DeVore has announced he will mount a Republican bid for the office of Illinois attorney general, something CTU President Jesse Sharkey noted in his remarks before the school board Wednesday.

“We don’t know what this pandemic is going to do next. Let the right-wing attorney general candidate say this is all about personal freedom, that we need to breathe free, that I have the right to blow hot air on anyone I want,” Sharkey said. “But we know it’s not that simple. We are literally in this together. We literally share the air we breathe in the building. And we have to think about how our actions affect others.”

CPS parent Nicholas Kryczka was one of many who addressed the board, asking for an end to quarantines for close contacts of infected people and for a transition to optional mask use to coincide with the end of the state and city mask mandates.

“It will be a truly shameful spectacle if all of us are set free to enjoy our normal adult lives at church, at restaurants, at shopping centers and in meeting rooms like this one while our kids are then left to carry on straining to learn through the muffle of a mask,” Kryczka said.

Parent Jessica Venegas called CPS’ COVID-19 policies illegal and predicted further legal action if the district does not stop what she said were violations of children’s due-process rights.

“We as their parents are tired of standing down. We will not stand down any longer. To those parents who want the precautions, I want to make it clear that no one is trying to stop you from taking the precautions that you feel are necessary,” Venegas said. “But imagine if we tried to tell you that you weren’t allowed to mask your children. You would be furious, so understand the rage felt by those of us who are being forced to mask our children. Everyone must remember that we are seeking to choose for our health, for our own children.”

Board members agreed that CPS needs to be more transparent about decisions on COVID-19 mitigations.

“I do think it’s reasonable to ask us … what are the metrics that the district is considering? But I also am very comfortable that today, Feb. 23, 2022, being cautious is the right thing to do and it’s appropriate. And I just want to reaffirm and appreciate the district’s commitment to that,” board member Elizabeth Todd-Breland said.
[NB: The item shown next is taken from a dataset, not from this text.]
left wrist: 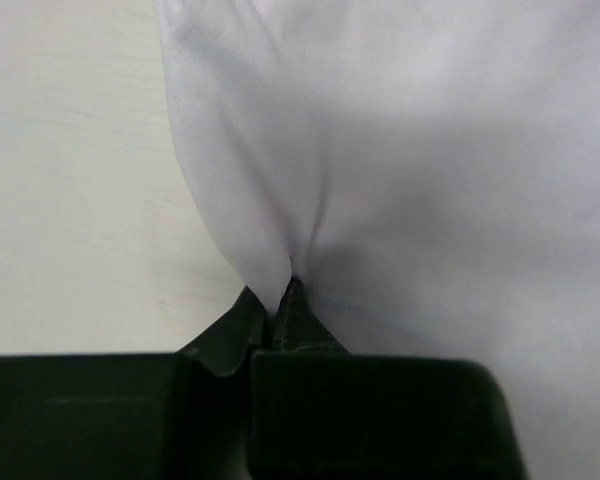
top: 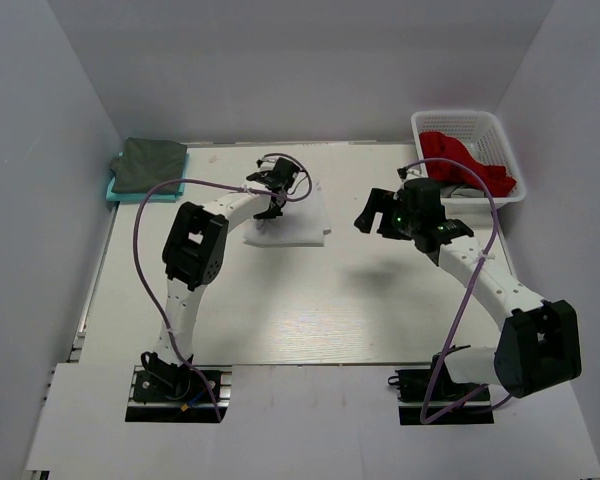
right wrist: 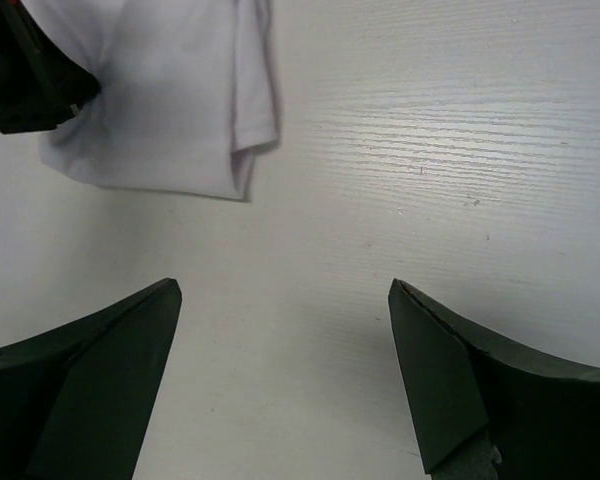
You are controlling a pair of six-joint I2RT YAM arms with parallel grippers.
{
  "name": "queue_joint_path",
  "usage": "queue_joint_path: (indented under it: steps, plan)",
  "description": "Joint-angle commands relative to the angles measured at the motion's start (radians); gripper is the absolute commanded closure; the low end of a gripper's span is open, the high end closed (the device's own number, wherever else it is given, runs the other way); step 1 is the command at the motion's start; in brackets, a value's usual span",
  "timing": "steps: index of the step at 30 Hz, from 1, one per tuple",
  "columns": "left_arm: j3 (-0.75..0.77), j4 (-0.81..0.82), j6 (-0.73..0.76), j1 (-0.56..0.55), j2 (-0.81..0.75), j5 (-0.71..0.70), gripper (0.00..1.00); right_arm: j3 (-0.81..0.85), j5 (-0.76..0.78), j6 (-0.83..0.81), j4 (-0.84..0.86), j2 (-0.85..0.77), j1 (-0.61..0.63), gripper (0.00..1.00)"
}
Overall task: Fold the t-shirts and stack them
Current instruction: Put the neatly folded tshirt into the corner of the board with the left arm
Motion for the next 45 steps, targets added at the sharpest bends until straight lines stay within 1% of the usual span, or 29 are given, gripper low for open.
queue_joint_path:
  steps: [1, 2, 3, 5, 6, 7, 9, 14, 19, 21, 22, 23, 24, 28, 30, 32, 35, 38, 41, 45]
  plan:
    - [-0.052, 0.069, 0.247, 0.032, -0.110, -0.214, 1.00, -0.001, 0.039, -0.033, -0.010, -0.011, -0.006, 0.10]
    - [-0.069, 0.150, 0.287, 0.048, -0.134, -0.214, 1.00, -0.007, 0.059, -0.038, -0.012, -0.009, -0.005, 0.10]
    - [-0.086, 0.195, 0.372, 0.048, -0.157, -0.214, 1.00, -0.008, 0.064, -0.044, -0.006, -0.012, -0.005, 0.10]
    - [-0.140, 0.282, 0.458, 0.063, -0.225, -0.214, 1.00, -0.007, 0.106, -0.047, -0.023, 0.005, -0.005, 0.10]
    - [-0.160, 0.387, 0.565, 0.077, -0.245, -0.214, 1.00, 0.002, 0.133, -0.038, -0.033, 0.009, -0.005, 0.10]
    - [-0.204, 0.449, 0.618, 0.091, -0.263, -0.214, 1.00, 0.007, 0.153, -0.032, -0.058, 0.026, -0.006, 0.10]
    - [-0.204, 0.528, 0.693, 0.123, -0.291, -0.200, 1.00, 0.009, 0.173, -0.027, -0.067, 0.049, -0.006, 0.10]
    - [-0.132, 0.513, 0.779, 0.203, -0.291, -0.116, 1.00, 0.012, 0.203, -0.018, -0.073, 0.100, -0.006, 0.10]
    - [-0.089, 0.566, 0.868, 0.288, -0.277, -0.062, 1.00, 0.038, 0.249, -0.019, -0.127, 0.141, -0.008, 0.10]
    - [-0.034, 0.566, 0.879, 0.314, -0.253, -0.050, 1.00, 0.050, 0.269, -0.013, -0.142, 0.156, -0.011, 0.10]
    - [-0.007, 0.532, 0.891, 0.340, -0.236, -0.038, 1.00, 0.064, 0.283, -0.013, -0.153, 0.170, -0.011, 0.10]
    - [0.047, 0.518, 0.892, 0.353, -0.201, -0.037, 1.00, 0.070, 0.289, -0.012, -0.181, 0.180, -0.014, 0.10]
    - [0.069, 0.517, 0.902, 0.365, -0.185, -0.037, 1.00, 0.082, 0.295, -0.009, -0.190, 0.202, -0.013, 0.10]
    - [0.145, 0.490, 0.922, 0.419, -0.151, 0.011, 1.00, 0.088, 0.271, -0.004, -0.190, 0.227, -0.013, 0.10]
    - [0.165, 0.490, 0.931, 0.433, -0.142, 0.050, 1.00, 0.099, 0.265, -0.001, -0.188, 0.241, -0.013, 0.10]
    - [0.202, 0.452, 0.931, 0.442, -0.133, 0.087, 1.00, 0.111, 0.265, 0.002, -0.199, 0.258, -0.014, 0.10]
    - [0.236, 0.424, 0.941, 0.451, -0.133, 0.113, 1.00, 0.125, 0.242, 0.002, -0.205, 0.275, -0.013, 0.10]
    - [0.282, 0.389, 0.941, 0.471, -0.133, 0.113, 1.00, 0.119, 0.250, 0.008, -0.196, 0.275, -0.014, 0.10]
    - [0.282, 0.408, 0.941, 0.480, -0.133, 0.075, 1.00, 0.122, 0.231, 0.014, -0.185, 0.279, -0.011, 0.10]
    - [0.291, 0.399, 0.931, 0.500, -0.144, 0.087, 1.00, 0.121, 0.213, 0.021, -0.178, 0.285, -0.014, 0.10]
“We’ve been through this now a couple of years. We’ve seen the numbers go down, and we’ve seen them spike right back up again.”

The latest round of the COVID-19 rules debates comes as CPS reported 310 student and 83 adult new cases last week. The district experienced its omicron-fueled peak in cases during the week of Jan. 9, with 1,688 student and 1,117 adult cases reported.

About 330,000 students are enrolled in CPS, the nation’s third-largest district. More than 90% of CPS staff is fully vaccinated, according to district data. About 53% of CPS students 12 and older are fully vaccinated, and about one in three students between the ages of 5 and 11 have received at least one vaccine dose, the district said.

Quarantine and isolation numbers have dropped as well. As of Tuesday evening, 405 students and 67 adults were in isolation because they tested positive for the virus or were in quarantine because they came in contact with an infected person and they’re not fully vaccinated, according to CPS data. Earlier this month, the district cut its quarantine and isolation period from 10 days to five days for those who are asymptomatic.